FreeIPA Service disruption in EU Control Plane

Incident Report for Cloudera

Postmortem

On March 12, 2025, intermittent service disruptions were experienced due to an expired certificate served by an endpoint. Despite an automated successful certificate renewal, staggered pod restarts resulted in inconsistencies, with older ingress controller pods serving the expired certificate alongside a recently updated pod. This discrepancy led to intermittent user errors.

Resolution was achieved through a systematic restart of all affected components, ensuring uniform application of the renewed certificate and restoring service consistency. We have also implemented measures to prevent similar occurrences.

We sincerely apologize for any inconvenience this service disruption may have caused. We are committed to maintaining the highest standards of service reliability and appreciate your understanding.

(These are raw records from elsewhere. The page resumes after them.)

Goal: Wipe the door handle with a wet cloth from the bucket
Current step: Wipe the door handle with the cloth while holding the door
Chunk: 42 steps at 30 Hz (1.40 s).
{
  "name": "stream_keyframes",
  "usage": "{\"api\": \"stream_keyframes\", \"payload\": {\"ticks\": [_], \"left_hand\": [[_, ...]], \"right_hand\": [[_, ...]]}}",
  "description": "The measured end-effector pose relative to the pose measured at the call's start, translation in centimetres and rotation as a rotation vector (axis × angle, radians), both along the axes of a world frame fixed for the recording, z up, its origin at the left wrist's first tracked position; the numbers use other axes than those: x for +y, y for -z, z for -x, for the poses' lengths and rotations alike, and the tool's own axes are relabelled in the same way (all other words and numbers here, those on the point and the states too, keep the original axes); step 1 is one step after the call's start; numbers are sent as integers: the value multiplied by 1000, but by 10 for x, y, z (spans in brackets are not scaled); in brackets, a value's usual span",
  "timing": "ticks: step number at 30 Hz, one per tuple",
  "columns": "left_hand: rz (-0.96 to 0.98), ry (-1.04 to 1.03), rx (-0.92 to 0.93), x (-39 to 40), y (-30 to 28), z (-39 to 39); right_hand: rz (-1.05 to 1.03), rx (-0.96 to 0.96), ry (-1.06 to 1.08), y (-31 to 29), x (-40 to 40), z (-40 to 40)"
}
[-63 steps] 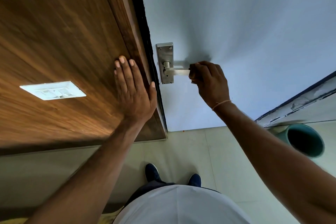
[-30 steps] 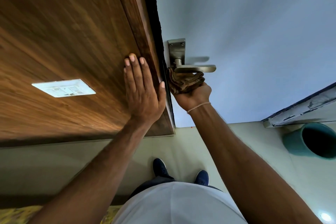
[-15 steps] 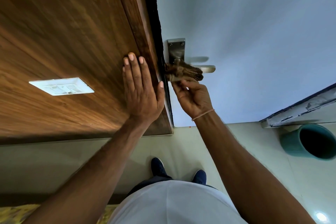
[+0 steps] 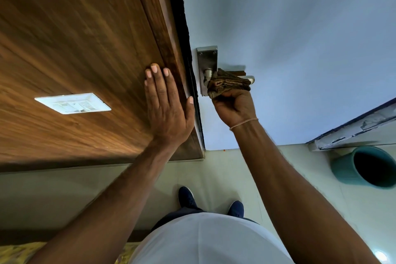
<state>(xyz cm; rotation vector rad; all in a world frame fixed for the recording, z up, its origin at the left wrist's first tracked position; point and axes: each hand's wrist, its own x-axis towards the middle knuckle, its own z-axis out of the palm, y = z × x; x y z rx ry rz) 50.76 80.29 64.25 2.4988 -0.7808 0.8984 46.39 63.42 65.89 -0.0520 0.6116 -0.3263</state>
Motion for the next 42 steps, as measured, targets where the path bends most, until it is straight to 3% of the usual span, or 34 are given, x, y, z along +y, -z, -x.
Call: {"api": "stream_keyframes", "payload": {"ticks": [8,13,20,24,28,35,42], "left_hand": [[12,4,-21,-1,4,-2],[13,-20,-11,-4,6,-1],[19,-26,-19,-5,3,1],[4,-30,-26,-3,3,0],[3,-30,-23,-2,2,0],[4,-39,-12,-4,0,3],[0,-41,-16,-6,1,3]], "right_hand": [[74,122,-101,-9,6,-12],[36,59,-35,-6,-25,-3],[7,50,-74,-17,13,-20],[78,69,-80,-16,-13,-20],[12,35,-38,-7,-28,-11],[59,44,-56,-12,10,-24],[48,26,-27,-10,-28,-8]]}}
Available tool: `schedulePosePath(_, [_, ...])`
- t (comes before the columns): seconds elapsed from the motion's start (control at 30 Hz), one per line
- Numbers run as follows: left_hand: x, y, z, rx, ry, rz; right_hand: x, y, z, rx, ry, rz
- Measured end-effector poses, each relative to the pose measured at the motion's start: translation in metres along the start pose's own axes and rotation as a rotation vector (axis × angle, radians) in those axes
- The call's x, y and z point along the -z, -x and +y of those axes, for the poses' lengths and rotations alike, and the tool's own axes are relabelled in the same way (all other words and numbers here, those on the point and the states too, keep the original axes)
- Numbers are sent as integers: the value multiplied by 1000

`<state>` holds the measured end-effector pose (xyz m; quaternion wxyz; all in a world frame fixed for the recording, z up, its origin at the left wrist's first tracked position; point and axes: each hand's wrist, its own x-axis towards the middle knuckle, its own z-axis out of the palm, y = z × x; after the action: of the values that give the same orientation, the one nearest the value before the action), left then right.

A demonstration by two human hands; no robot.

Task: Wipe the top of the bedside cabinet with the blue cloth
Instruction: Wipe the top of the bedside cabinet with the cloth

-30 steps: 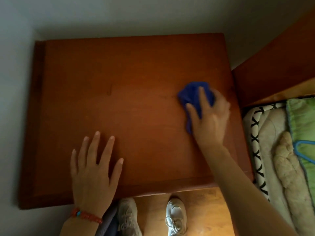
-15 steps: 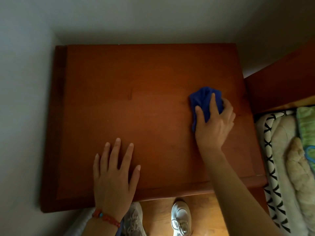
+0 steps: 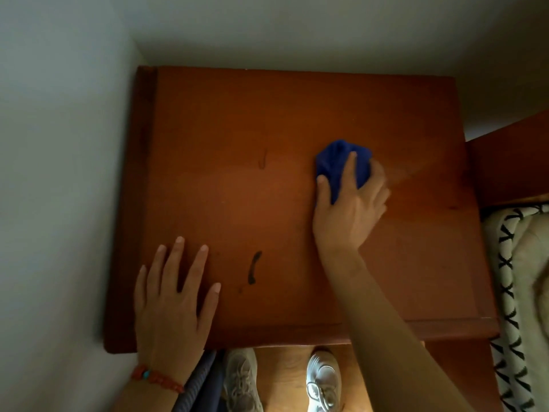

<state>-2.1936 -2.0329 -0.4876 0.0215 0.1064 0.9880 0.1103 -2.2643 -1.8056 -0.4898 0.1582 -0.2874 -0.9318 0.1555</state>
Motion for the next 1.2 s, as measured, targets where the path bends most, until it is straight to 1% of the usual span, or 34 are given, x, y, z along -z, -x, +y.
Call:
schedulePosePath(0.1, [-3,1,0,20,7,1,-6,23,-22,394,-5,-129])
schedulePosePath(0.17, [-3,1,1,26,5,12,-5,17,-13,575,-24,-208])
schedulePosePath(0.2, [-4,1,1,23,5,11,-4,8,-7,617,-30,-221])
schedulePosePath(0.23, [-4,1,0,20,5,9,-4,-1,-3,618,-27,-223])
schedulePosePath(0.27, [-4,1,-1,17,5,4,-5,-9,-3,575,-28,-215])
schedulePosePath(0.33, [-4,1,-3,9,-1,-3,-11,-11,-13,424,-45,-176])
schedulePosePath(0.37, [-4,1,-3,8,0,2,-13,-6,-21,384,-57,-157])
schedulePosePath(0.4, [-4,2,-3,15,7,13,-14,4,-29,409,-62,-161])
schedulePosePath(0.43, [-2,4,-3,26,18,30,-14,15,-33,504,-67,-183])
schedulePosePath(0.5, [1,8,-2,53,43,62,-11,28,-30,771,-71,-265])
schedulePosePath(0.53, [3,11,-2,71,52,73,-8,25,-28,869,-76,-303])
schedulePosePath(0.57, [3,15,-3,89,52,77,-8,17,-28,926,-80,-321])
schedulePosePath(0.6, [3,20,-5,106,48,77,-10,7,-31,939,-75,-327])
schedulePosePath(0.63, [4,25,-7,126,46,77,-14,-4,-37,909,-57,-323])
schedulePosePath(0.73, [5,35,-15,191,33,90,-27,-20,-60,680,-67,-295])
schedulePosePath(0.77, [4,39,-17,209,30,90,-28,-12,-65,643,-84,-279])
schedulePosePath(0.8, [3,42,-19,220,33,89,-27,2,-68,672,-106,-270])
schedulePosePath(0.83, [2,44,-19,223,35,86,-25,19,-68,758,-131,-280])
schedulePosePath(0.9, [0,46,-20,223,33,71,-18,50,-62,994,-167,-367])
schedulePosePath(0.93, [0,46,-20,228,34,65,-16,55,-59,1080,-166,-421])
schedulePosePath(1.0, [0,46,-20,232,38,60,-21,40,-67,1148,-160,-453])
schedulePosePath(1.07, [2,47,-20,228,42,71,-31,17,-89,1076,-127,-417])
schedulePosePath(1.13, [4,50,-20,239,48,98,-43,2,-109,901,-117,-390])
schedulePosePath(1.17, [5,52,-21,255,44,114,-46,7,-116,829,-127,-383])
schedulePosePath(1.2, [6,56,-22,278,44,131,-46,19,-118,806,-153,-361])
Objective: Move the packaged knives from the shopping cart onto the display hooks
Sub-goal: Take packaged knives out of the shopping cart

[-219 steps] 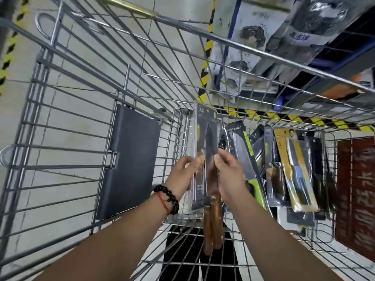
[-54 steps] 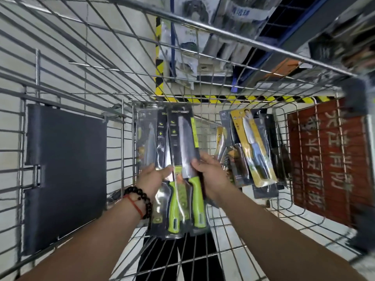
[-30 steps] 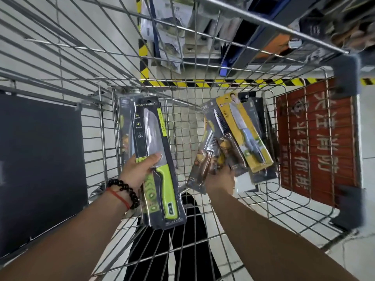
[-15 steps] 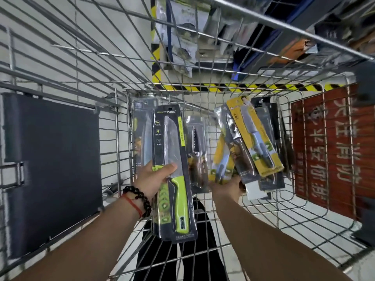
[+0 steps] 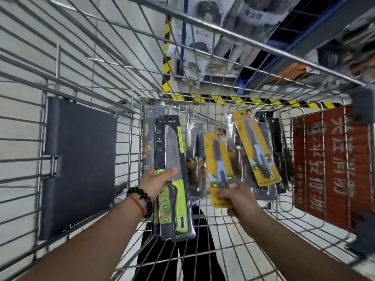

Posted Apr 09, 2025 - 13:51 UTC

Resolved

Current Status: Our teams have identified the source of the intermittent issue impacting the FreeIPA service in the EU Control Plane. We have successfully deployed a fix for the issue and confirmed that the issue has been resolved. If you are still experiencing issues or have any questions please raise a support case with us.

We sincerely apologize for any inconvenience this may have caused and we will have the root cause analysis (RCA) published within seven business days.

Customer Experience: During this outage customers on the EU Control Plane may have experienced intermittent issues with the FreeIPA service, impacting its health status and autoscaling operations.
Posted Mar 12, 2025 - 04:00 UTC